Segment Start: TASK MATERIAL
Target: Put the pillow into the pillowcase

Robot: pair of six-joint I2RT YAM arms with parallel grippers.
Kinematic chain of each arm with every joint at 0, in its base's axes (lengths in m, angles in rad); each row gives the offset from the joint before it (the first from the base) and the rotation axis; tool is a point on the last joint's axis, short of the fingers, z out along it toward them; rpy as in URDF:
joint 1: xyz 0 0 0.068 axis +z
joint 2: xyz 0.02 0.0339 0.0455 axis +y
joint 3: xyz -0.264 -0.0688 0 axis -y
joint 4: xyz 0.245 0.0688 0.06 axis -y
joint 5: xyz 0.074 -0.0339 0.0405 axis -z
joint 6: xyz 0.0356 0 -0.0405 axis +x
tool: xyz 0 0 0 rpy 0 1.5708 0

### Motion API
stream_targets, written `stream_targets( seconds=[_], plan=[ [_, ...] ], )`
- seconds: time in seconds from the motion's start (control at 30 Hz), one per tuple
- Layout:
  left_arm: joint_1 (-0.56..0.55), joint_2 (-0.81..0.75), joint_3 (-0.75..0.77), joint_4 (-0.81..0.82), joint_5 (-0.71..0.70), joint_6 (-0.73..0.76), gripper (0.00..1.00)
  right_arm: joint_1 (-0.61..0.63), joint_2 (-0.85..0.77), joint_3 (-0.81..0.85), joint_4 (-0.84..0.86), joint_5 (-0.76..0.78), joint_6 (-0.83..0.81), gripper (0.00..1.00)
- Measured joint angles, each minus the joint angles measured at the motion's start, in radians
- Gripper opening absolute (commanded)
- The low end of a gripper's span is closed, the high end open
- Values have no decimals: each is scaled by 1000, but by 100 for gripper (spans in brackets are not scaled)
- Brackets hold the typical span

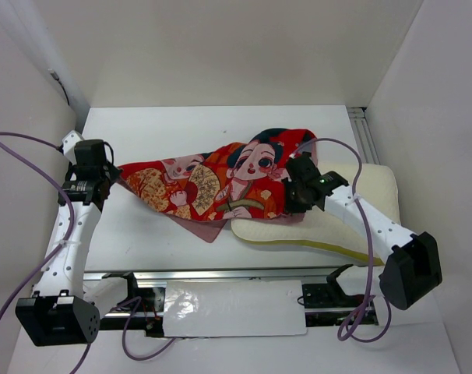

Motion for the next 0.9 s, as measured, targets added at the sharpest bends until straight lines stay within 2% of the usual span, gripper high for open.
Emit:
stream_targets(
  seconds=[0.03, 0.33, 0.43, 0.57, 0.7, 0.8, 0.9],
  plan=[
    [0, 0, 0, 0, 0, 0, 0, 0, 0, 0, 8, -12, -12, 0],
    [0, 2, 2, 0, 13, 0, 0, -13, -80, 47, 93, -97, -48, 0],
    [0, 10, 28, -7, 17, 2, 0, -16, -98, 143, 108, -17, -50, 0],
    [0, 28, 98, -18, 7, 3, 0, -20, -95, 284, 101, 190, -16, 0],
    [11, 59, 224, -56, -24, 10, 0, -55, -96, 392, 92, 375, 4, 0],
    [25, 107, 351, -95, -39, 29, 0, -98, -94, 476, 110, 415, -8, 0],
    [40, 233, 611, -101, -40, 51, 0, -137, -46, 597, 145, 401, -43, 0]
  ],
)
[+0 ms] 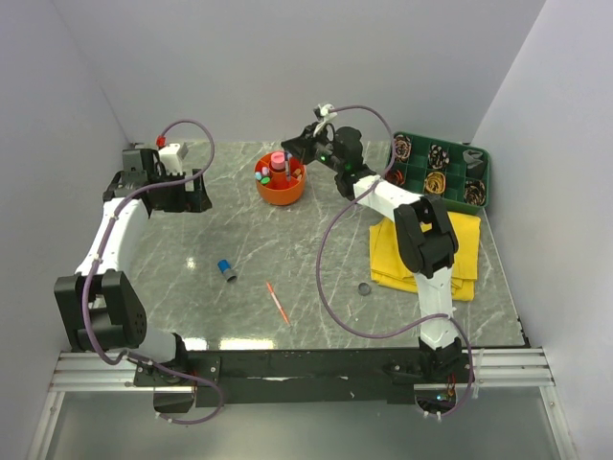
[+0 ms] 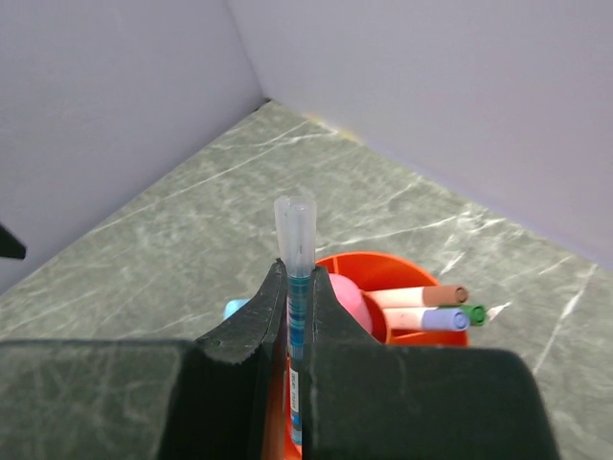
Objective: Sort the stationery into containers
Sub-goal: Place the pen in the storage box.
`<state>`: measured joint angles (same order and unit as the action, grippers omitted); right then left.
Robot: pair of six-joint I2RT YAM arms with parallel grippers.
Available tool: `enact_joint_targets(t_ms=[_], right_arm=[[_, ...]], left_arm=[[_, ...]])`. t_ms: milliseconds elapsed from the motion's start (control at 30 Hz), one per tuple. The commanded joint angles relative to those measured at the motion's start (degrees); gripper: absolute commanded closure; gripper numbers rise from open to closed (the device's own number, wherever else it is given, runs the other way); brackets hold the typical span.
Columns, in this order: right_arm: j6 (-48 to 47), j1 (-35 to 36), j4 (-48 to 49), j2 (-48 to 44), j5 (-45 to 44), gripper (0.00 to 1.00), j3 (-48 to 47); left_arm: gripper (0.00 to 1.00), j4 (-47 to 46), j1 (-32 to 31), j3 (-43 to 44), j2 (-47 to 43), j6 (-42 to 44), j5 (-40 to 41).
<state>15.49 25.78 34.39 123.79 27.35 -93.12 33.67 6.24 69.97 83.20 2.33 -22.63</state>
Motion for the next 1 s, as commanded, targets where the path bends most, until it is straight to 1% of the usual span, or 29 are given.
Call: enact_joint_targets(t_ms=[0,133,467,533,733,800,867,933,967], right_arm=[[-2.48,0.59,6.3,-0.12,-3.97,1.0,0.3],[-3.79,0.76,7.53,-0.65,-4.59,1.0,2.94],[-5.55,0.94,7.88,-0.39,-5.38,1.0,5.23],[-5.47,1.03,7.53,-0.39,-5.38,0.93,5.75],[-5.73,1.29,7.44,-0.83,-5.56,0.88,7.43],[-5.64,1.38,7.44,-1.35,-5.56,0.78,7.78],[-5.73,1.38,7.27,-1.97,-5.56,0.71,8.31],[-5.82,1.38,6.31,-3.28,-5.73,0.66,9.0],[-6.08,1.46,5.26,-3.81,-5.82,0.61,9.27]], left_arm=[[0.01,-1.33,0.35,1.74,0.73,0.48,-0.83],[0.0,-1.42,0.26,2.27,1.53,0.57,-0.83],[0.01,-2.03,0.35,3.24,3.37,0.48,-1.19],[0.0,-2.29,0.26,3.15,3.55,0.31,-1.27],[0.01,-2.64,0.26,2.97,3.99,0.31,-1.19],[0.01,-2.82,0.26,3.06,4.08,0.22,-1.19],[0.01,-3.0,0.18,3.24,3.82,0.13,-1.45],[0.01,-3.17,0.26,3.5,3.64,-0.13,-1.36],[0.0,-3.26,0.26,3.59,3.38,-0.3,-0.84]])
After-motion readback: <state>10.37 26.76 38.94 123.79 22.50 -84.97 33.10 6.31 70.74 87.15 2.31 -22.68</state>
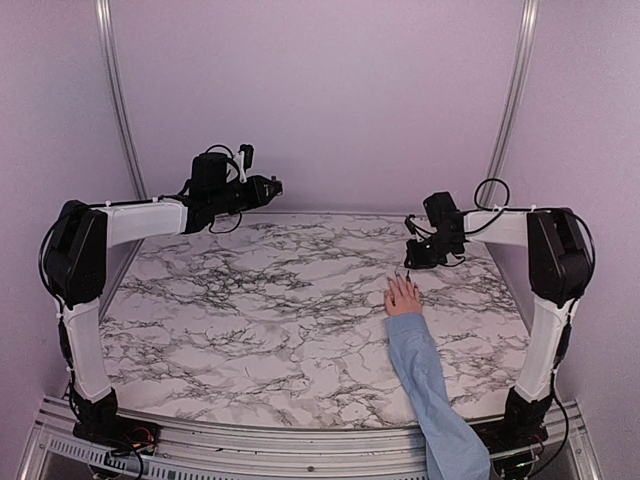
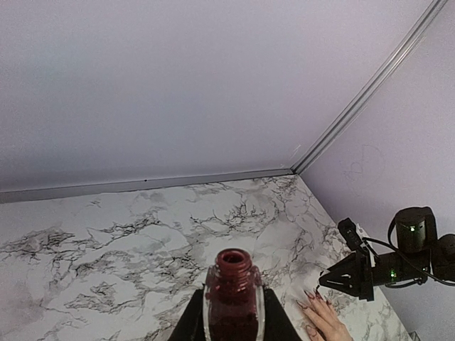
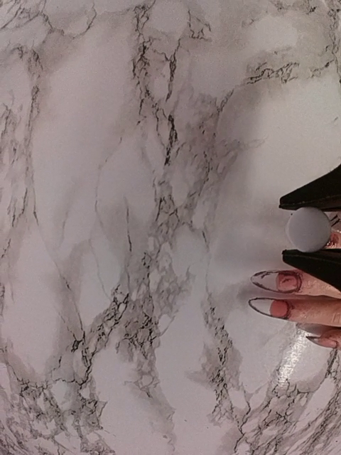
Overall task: Paint the nails
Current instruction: Paint the nail polish on the nail.
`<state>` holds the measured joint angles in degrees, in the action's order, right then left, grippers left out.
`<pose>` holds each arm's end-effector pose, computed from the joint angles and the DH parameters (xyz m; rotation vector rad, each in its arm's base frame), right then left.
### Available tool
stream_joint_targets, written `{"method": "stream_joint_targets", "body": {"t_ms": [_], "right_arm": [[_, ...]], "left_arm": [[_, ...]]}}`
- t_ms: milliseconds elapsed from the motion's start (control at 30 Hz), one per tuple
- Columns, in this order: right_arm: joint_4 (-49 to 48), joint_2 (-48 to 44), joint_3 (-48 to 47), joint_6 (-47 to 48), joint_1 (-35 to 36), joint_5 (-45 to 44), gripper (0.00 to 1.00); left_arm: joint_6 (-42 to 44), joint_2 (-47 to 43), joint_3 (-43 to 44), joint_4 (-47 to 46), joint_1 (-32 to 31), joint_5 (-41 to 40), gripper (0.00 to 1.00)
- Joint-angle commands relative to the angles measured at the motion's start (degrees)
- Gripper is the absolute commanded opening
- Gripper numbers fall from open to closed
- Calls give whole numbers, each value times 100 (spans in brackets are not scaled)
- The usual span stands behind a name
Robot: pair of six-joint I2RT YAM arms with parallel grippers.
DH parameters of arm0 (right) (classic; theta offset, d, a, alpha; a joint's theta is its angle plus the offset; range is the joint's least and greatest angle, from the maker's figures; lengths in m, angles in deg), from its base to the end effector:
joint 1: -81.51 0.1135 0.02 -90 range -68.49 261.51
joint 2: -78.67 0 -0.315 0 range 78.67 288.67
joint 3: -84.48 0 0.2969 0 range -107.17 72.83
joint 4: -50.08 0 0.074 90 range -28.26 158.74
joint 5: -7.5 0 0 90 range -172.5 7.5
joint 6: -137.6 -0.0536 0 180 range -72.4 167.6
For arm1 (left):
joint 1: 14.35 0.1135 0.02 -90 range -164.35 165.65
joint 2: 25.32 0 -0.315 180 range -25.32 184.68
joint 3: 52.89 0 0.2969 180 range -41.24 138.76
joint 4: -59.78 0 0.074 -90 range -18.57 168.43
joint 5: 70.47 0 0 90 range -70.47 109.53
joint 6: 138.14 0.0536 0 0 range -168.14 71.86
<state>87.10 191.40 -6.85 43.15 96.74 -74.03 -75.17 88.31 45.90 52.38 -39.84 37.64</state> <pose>0.4656 0.1349 0.1875 -0.2991 2.5891 0.3160 0.4957 -0.2548 0.3099 0.2239 1.7733 -0.9406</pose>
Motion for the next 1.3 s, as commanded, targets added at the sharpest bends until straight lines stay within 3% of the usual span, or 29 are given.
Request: {"method": "stream_joint_targets", "body": {"t_ms": [0,933,1267], "right_arm": [[-5,88,-257,-12,41,-108,0],[218,132,-753,28,60,-128,0],[-165,-480,134,-10,-64,414,0]], "left_arm": [[31,52,49,-231,32,60,0],[40,68,32,-240,125,141,0],[40,12,-20,-248,124,160,0]]}}
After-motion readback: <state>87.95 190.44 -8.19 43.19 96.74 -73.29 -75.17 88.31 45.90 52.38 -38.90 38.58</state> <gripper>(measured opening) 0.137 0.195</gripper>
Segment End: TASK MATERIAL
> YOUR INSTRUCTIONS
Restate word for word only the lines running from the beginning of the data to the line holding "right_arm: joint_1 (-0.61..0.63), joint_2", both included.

> WRITTEN REPLY
Target: Put the pillow into the pillowcase

Robot: pair of six-joint I2RT YAM arms with parallel grippers.
Kinematic chain of each arm with every joint at 0, in its base's axes (lengths in m, angles in rad); each row gives the offset from the joint before it (the first from the base) and the rotation axis; tool is a point on the last joint's axis, short of the fingers, z out along it toward them; rpy as in URDF:
joint 1: xyz 0 0 0.068 axis +z
joint 2: xyz 0.02 0.0339 0.0455 axis +y
joint 3: xyz -0.264 -0.0688 0 axis -y
joint 4: xyz 0.245 0.0688 0.06 axis -y
joint 5: xyz 0.074 -0.0339 0.0405 axis -z
joint 6: xyz 0.0356 0 -0.0405 axis +x
tool: xyz 0 0 0 rpy 0 1.5708 0

### Motion API
stream_targets, written `stream_targets( seconds=[_], plan=[ [_, ...] ], )`
- seconds: time in seconds from the motion's start (control at 30 Hz), one per tuple
- Layout:
  left_arm: joint_1 (-0.56..0.55), joint_2 (-0.81..0.75), joint_3 (-0.75..0.77), joint_4 (-0.81..0.82), joint_5 (-0.71..0.70), joint_6 (-0.73..0.76), gripper (0.00..1.00)
  right_arm: joint_1 (-0.61..0.63), joint_2 (-0.85..0.77), joint_3 (-0.81..0.85), joint_4 (-0.84..0.86), joint_5 (-0.76..0.78), joint_6 (-0.83..0.81), gripper (0.00..1.00)

This exercise is now finished, and nothing remains to add.